Working from the top of the listing below, retype each line through the line containing "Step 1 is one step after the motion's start", both included, with no pictures.

*Data extract*.
┌──

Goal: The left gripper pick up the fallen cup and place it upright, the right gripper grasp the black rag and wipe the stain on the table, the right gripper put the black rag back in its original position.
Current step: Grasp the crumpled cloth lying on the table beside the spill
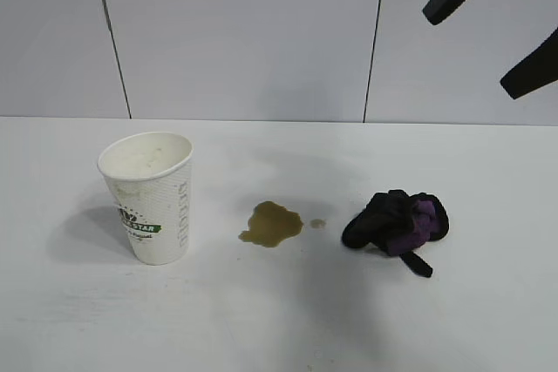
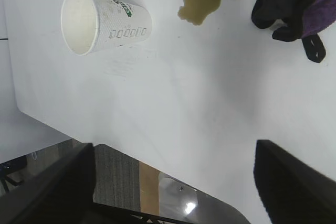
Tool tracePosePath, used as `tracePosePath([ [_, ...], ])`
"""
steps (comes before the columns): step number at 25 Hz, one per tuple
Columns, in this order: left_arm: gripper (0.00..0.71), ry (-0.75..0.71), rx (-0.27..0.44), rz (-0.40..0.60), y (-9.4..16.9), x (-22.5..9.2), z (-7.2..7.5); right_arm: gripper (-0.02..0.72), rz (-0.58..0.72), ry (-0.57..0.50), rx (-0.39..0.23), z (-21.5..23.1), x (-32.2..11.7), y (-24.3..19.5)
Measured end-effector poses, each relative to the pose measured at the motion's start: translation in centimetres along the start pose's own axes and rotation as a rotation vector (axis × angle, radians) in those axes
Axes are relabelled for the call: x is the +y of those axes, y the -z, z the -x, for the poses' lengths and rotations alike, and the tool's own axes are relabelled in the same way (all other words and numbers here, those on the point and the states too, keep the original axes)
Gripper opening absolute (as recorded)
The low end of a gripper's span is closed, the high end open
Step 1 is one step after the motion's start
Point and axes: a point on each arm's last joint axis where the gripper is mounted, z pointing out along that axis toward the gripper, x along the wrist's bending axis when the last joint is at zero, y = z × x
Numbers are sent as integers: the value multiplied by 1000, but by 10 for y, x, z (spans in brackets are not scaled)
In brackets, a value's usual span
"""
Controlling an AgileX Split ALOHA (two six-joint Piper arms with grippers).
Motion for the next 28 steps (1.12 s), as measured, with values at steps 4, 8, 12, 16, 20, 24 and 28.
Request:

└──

*Solution below*.
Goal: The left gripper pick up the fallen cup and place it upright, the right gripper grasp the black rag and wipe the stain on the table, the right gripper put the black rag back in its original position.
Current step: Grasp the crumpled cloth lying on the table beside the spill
Tool tracePosePath, used as `tracePosePath([ [_, ...], ])`
"""
steps (comes before the columns): step number at 25 Hz, one per tuple
Columns, in this order: left_arm: gripper (0.00..0.71), ry (-0.75..0.71), rx (-0.27..0.44), rz (-0.40..0.60), y (-9.4..16.9), x (-22.5..9.2), z (-7.2..7.5); right_arm: gripper (-0.02..0.72), rz (-0.58..0.72), ry (-0.57..0.50), rx (-0.39..0.23), z (-21.5..23.1), x (-32.2..11.7), y (-24.3..19.5)
Measured end-effector poses, each relative to the pose measured at the motion's start: translation in centimetres along the start pose's own axes and rotation as a rotation vector (axis × angle, radians) in those axes
Axes are relabelled for the call: x is the +y of those axes, y the -z, z the -x, for the poses' lengths and rotations alike, and the tool's own axes are relabelled in the same way (all other words and numbers here, those on the point and the states too, keep the original axes)
Gripper opening absolute (as recorded)
The low end of a gripper's span is closed, the high end open
Step 1 is one step after the motion's start

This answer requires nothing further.